» **EXERCISE BRIEF**
Please copy, exactly as they appear below, the lines from the one containing "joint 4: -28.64" through the one containing "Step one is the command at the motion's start".

» **DATASET SECTION**
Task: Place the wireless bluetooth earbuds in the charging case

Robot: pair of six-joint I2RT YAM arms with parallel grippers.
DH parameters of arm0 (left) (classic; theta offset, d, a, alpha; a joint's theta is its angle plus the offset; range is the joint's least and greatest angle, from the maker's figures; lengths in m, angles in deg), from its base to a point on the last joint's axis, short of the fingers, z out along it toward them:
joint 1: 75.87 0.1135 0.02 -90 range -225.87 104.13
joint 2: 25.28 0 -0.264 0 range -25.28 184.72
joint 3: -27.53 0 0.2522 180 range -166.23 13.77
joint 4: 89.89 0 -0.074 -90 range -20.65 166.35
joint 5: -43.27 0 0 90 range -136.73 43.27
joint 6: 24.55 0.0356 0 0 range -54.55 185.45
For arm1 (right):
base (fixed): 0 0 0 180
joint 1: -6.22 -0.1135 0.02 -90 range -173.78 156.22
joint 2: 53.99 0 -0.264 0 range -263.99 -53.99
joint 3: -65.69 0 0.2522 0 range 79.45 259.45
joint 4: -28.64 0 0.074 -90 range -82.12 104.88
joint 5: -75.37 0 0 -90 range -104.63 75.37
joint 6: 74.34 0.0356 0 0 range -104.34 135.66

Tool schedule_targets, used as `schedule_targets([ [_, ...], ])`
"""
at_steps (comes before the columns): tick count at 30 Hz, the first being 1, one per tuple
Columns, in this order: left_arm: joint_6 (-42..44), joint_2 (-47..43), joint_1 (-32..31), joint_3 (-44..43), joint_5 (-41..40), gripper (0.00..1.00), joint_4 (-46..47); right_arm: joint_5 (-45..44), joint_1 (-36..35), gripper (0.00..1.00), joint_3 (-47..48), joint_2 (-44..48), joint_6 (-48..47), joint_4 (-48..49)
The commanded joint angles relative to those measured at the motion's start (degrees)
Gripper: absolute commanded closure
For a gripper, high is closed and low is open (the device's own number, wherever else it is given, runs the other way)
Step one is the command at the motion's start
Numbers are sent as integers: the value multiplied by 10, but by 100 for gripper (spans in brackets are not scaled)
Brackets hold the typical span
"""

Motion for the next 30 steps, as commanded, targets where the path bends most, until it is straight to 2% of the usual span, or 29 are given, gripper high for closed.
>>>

» **SOLUTION BELOW**
joint 4: -28.64 0 0.074 -90 range -82.12 104.88
joint 5: -75.37 0 0 -90 range -104.63 75.37
joint 6: 74.34 0.0356 0 0 range -104.34 135.66

Tool schedule_targets, used as `schedule_targets([ [_, ...], ])`
"""
at_steps (comes before the columns): tick count at 30 Hz, the first being 1, one per tuple
Columns, in this order: left_arm: joint_6 (-42..44), joint_2 (-47..43), joint_1 (-32..31), joint_3 (-44..43), joint_5 (-41..40), gripper (0.00..1.00), joint_4 (-46..47); right_arm: joint_5 (-45..44), joint_1 (-36..35), gripper (0.00..1.00), joint_3 (-47..48), joint_2 (-44..48), joint_6 (-48..47), joint_4 (-48..49)
The commanded joint angles relative to those measured at the motion's start (degrees)
Gripper: absolute commanded closure
For a gripper, high is closed and low is open (the device's own number, wherever else it is given, runs the other way)
Step one is the command at the motion's start

The output for this exercise is complete.